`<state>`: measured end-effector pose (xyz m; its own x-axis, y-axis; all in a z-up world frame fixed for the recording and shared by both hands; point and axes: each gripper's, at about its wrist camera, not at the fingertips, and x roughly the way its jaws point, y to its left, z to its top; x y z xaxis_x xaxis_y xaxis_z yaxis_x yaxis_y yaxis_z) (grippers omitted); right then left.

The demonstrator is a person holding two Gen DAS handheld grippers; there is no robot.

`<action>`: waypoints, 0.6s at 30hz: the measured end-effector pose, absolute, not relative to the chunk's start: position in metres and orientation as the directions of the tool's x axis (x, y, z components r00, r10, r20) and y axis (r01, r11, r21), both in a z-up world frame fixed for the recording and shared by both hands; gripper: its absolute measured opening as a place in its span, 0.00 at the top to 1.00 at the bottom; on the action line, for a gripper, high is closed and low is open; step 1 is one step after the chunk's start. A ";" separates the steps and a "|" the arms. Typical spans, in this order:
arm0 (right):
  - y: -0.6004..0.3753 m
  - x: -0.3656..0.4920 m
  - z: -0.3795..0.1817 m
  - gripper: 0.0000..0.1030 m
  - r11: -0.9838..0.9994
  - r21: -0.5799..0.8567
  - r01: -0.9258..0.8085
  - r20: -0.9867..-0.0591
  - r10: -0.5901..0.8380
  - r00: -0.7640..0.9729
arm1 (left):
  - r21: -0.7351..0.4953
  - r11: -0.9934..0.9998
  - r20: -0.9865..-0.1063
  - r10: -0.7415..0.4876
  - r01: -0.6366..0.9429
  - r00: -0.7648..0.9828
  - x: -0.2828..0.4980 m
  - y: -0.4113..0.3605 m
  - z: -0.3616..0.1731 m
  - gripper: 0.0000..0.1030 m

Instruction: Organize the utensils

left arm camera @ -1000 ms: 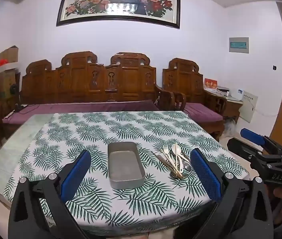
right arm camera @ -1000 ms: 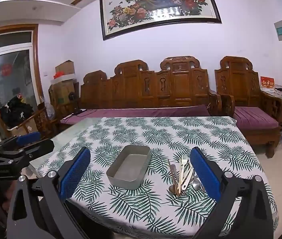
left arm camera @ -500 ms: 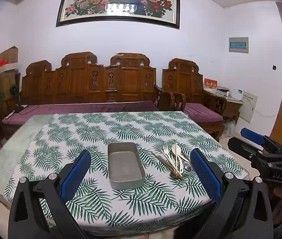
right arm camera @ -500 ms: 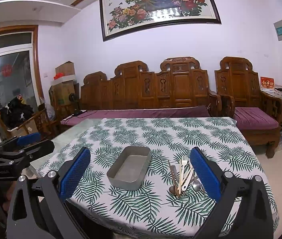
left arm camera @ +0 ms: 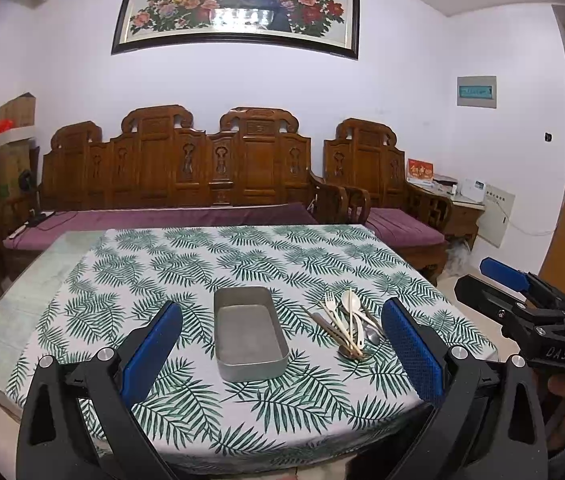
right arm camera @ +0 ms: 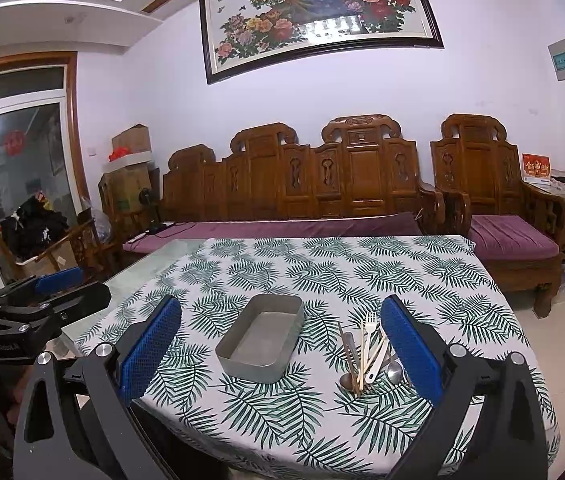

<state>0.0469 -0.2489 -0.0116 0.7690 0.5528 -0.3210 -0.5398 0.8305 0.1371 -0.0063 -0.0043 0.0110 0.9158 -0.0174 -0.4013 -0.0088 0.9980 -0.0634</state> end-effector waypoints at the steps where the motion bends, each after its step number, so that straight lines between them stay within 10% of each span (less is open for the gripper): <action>1: -0.249 0.046 -0.011 0.02 0.830 0.138 -0.540 -0.320 0.553 0.769 | -0.064 0.998 -0.401 -0.017 -0.009 0.916 -0.006 -0.004 0.011 0.06; 18: -0.249 0.045 -0.009 0.02 0.830 0.140 -0.541 -0.316 0.555 0.770 | -0.063 0.998 -0.394 -0.021 -0.004 0.919 -0.008 -0.006 0.013 0.06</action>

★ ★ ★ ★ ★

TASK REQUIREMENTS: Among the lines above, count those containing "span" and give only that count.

ANSWER SPACE: 2